Report back the lines in this listing that carry the string "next".

(Beginning of Recorded information)

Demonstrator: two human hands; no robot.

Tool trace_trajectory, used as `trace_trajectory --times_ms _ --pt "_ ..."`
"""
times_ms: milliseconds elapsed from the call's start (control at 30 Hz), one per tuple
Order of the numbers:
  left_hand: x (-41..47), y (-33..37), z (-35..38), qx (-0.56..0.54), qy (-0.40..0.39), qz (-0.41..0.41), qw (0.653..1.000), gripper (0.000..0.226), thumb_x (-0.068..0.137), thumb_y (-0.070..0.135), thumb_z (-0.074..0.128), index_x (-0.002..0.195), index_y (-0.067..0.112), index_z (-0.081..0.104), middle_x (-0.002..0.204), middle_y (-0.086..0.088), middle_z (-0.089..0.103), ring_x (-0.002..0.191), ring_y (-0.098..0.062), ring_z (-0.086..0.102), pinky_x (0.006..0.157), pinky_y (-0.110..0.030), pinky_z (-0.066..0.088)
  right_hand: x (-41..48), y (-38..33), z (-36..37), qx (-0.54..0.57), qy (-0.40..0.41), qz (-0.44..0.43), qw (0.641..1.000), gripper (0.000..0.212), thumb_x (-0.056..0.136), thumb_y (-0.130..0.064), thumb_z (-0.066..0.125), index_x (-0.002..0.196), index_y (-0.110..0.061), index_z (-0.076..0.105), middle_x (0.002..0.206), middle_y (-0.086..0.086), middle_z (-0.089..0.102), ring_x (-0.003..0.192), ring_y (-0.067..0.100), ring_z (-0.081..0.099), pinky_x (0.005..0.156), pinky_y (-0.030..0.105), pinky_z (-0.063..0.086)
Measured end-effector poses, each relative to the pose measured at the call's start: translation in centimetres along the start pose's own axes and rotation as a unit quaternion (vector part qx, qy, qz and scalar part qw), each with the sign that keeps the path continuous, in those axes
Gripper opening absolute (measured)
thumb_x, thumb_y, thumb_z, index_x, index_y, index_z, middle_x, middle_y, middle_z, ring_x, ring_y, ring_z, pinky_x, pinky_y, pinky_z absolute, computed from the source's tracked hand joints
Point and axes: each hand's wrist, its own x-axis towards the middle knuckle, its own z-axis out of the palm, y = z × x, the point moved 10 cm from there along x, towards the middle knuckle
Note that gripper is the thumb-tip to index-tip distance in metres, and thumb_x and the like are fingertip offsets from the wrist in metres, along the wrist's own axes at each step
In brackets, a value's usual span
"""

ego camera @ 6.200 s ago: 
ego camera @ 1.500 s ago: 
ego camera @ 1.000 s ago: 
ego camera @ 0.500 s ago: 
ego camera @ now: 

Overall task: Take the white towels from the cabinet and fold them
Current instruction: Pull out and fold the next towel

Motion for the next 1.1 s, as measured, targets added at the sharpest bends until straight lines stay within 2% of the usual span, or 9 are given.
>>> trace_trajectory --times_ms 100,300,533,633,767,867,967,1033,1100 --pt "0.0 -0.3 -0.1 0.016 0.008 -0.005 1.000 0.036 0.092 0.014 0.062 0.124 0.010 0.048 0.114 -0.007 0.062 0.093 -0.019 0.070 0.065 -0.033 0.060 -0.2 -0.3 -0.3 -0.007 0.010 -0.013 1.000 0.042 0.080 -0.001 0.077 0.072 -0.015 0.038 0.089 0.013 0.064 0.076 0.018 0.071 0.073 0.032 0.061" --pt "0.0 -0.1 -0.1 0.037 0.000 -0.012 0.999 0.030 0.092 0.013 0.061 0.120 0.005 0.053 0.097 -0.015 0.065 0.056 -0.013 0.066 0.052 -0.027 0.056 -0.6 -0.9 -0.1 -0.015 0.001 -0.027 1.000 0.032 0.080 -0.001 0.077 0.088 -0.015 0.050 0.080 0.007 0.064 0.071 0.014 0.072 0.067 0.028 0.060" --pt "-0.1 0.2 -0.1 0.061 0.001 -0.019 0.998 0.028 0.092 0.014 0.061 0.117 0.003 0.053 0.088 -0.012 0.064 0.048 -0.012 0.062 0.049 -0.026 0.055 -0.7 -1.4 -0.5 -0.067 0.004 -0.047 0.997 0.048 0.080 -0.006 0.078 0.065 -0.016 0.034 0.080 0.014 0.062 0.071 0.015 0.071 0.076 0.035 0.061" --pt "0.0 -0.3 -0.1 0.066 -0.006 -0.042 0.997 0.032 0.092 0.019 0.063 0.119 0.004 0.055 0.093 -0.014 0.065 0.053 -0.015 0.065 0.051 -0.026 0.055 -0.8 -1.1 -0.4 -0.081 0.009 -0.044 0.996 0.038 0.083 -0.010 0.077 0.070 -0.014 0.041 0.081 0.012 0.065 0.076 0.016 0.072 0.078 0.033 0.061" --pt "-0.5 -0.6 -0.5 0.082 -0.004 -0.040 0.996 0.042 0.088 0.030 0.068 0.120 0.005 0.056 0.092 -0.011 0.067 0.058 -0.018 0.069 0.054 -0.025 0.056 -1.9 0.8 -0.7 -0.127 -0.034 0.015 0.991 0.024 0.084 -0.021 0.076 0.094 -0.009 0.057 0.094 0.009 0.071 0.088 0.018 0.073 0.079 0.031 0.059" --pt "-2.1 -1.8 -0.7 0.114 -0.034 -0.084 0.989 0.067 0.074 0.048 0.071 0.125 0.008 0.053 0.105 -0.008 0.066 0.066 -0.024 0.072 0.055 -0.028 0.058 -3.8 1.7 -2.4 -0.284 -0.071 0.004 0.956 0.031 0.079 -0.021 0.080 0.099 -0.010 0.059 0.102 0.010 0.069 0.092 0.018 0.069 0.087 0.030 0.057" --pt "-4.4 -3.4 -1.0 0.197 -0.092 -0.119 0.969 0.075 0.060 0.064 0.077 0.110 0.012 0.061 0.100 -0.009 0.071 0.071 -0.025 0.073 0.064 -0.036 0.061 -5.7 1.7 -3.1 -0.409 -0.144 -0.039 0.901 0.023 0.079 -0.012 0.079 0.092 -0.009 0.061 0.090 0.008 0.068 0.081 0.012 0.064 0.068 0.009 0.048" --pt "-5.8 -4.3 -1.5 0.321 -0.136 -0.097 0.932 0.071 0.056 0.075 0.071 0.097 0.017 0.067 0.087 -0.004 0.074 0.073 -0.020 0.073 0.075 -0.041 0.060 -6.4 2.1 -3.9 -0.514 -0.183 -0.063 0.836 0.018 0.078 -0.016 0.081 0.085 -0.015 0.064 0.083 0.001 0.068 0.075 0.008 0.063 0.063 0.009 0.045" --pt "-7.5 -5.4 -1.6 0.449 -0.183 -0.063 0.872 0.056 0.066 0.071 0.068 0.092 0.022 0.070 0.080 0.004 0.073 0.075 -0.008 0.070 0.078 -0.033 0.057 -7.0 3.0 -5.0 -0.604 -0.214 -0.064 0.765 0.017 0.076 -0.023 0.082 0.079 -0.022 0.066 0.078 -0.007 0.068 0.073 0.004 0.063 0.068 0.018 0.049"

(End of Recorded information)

(Problem solution):
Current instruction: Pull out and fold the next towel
Motion for the next 1.1 s, as measured, targets added at the sharpest bends until straight lines stay within 2% of the usual span, or 9 are given.

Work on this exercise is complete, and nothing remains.